The full listing, minus its pictures, should be printed again exactly as it stands.

---------- Information shown

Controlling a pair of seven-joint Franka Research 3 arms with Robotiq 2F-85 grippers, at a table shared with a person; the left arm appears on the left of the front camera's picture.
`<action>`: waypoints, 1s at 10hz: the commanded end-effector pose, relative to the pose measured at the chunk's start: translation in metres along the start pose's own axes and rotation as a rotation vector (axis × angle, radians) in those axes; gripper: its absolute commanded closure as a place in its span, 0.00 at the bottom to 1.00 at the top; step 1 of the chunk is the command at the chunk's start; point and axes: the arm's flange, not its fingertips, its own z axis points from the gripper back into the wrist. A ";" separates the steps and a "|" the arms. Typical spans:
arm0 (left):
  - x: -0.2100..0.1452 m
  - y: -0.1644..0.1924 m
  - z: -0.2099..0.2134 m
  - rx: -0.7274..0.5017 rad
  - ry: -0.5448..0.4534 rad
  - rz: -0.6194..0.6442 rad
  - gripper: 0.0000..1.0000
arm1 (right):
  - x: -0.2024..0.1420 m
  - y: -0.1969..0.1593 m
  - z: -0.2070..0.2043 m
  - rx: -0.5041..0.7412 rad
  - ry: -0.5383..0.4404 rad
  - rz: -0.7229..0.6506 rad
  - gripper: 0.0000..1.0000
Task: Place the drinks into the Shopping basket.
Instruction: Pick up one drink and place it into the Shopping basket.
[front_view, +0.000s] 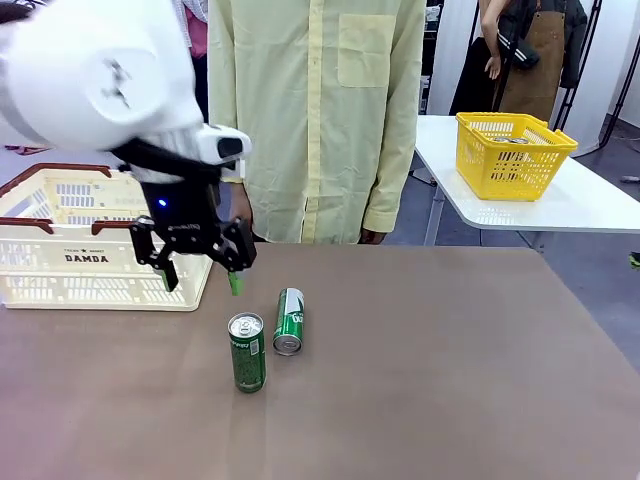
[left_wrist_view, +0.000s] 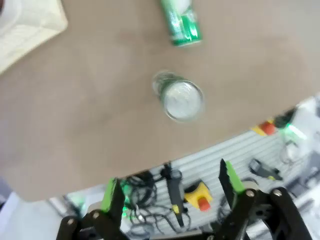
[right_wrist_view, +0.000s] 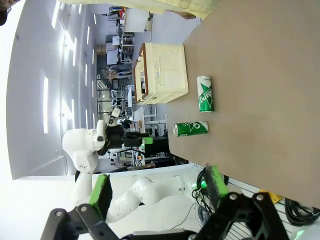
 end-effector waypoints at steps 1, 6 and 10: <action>0.023 -0.007 -0.017 0.049 -0.011 0.063 0.00 | 0.000 0.005 -0.001 0.015 -0.009 -0.010 0.00; 0.023 -0.009 -0.027 0.023 -0.029 0.035 0.00 | 0.000 0.005 -0.001 0.015 -0.009 -0.010 0.00; 0.025 -0.011 -0.032 -0.001 -0.022 0.023 0.00 | 0.000 0.005 -0.001 0.015 -0.009 -0.010 0.00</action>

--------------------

Output below »
Controlling a pair of seven-joint Franka Research 3 arms with Robotiq 2F-85 grippers, at a table shared with a person; the left arm appears on the left of the front camera's picture.
`<action>`: waypoints, 1s at 10hz: the commanded end-effector pose, relative to the pose measured at the chunk's start: translation in metres along the start pose's own axes and rotation as a rotation vector (axis × angle, radians) in those axes; gripper: its absolute commanded closure as a place in its span, 0.00 at the bottom to 1.00 at the top; step 1 of the chunk is the command at the chunk's start; point and axes: the arm's flange, not its fingertips, its own z axis points from the gripper back into the wrist. A ";" separates the steps and a "|" the arms. Typical spans:
arm0 (left):
  - x: -0.2100..0.1452 m
  - y: -0.1644..0.1924 m
  - z: -0.2099..0.2134 m
  - rx: -0.7274..0.5017 rad
  - ry: -0.5448..0.4534 rad
  - rz: -0.6194..0.6442 rad
  - gripper: 0.0000..1.0000
arm1 (right):
  - x: -0.2024..0.1420 m
  - y: -0.1969..0.1593 m
  - z: -0.2070..0.2043 m
  - rx: -0.5041..0.7412 rad
  - ry: -0.5383..0.4404 rad
  - rz: -0.7229..0.6506 rad
  - gripper: 0.0000..1.0000
Task: Place the drinks into the Shopping basket.
Instruction: Pick up one drink and place it into the Shopping basket.
[front_view, +0.000s] 
[left_wrist_view, +0.000s] 
[right_wrist_view, +0.000s] 
 end-effector waypoints at steps 1, 6 and 10: <action>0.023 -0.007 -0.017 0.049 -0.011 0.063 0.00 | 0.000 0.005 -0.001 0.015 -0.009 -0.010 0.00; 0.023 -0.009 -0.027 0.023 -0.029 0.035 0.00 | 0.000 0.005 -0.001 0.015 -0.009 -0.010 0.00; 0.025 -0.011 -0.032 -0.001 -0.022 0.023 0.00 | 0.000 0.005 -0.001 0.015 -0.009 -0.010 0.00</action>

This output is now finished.